WHAT THIS TASK INVOLVES -
Exactly the lines from the first line of the listing through the line containing "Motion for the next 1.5" should appear in the output, unchanged.
··········
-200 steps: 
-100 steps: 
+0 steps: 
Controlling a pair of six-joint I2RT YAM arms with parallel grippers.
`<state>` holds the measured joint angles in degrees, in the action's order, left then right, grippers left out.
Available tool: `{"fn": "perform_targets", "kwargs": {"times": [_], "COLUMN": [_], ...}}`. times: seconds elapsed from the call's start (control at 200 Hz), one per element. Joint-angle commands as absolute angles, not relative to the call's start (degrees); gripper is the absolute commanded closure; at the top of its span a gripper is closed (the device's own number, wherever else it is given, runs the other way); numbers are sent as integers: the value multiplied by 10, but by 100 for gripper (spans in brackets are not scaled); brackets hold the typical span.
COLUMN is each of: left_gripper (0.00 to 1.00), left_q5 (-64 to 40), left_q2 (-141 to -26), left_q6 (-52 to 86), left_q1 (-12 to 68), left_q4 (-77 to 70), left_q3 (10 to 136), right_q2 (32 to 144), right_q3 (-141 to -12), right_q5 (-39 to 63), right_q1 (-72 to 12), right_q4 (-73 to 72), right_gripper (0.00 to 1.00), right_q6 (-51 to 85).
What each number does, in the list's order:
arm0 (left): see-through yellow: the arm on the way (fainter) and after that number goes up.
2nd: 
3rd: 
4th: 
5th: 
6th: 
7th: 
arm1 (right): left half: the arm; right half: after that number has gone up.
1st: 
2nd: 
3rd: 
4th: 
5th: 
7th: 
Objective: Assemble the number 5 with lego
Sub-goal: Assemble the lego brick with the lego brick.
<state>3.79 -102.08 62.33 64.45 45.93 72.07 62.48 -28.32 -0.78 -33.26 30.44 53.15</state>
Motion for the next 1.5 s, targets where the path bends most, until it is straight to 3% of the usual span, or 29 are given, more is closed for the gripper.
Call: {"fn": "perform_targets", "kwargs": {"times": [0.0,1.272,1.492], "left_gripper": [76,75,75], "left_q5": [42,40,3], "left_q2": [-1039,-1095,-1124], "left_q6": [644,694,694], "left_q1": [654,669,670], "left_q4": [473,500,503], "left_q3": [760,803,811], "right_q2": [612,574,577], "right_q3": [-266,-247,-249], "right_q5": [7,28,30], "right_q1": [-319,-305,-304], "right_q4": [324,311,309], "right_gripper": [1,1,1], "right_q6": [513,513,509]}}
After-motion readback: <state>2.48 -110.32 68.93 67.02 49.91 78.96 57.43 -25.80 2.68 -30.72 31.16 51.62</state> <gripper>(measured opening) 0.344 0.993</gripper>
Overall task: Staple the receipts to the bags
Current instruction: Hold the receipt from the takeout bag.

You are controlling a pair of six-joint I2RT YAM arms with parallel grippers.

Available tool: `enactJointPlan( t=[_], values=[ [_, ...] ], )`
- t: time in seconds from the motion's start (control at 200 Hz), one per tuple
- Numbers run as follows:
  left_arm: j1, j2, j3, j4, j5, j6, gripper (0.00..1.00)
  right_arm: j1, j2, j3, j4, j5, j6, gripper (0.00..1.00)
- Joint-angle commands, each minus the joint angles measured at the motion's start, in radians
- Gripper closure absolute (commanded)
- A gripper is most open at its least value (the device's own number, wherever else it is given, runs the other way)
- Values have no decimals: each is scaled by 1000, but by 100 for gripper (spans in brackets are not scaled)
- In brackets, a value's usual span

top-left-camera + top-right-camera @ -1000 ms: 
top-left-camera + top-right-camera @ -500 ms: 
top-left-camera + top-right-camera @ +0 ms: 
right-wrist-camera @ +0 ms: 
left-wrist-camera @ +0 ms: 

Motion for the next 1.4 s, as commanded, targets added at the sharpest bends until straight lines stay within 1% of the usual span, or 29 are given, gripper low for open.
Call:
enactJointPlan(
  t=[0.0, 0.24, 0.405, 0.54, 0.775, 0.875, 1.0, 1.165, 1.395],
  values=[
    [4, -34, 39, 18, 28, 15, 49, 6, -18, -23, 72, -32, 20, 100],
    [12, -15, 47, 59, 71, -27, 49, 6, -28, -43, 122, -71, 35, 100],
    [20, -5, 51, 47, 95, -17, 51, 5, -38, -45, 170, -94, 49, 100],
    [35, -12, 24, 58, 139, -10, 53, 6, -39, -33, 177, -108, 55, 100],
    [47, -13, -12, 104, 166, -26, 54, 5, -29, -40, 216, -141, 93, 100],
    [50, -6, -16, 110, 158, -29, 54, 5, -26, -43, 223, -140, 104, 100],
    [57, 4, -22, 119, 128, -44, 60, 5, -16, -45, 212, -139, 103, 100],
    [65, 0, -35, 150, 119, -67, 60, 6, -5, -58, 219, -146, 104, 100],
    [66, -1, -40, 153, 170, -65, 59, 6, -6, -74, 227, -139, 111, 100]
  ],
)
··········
ANSWER SPACE -
-200 steps: 
-100 steps: 
+0 steps: 
Controlling a pair of six-joint I2RT YAM arms with parallel grippers.
`<state>` holds the measured joint angles in degrees, in the action's order, left then right, grippers left out.
Available tool: `{"fn": "perform_targets", "kwargs": {"times": [_], "COLUMN": [_], ...}}`. times: seconds elapsed from the call's start (control at 200 Hz), one per element. Joint-angle commands as absolute angles, not relative to the call's start (degrees); gripper is the absolute commanded closure; at the top of its span a gripper is closed (the device's own number, wherever else it is given, runs the other way); numbers are sent as integers: the value multiplied by 10, but by 100 for gripper (spans in brackets are not scaled); brackets hold the typical span.
COLUMN is each of: left_gripper (0.00 to 1.00), left_q5 (-64 to 40), left_q2 (-141 to -26), left_q6 (-52 to 86), left_q1 (-12 to 68), left_q4 (-77 to 70), left_q3 (10 to 136), right_q2 (32 to 144), right_q3 (-141 to -12), right_q5 (-39 to 63), right_q1 (-72 to 12), right_q4 (-73 to 72), right_gripper (0.00 to 1.00), right_q6 (-51 to 85).
What each number does, in the list's order:
arm0 (left): see-through yellow: the arm on the way (fainter) and after that number goes up.
2nd: 
3rd: 
4th: 
5th: 
6th: 
7th: 
arm1 (right): left half: the arm; right half: after that number has gone up.
1st: 
2nd: 
3rd: 
4th: 
5th: 
7th: 
Objective: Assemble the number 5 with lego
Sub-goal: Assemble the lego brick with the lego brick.
<state>3.79 -102.08 62.33 64.45 45.93 72.07 62.48 -28.32 -0.78 -33.26 30.44 53.15</state>
Motion for the next 1.5 s, targets where the path bends most, until it is straight to 3% of the usual span, or 29 are given, more is closed for the gripper.

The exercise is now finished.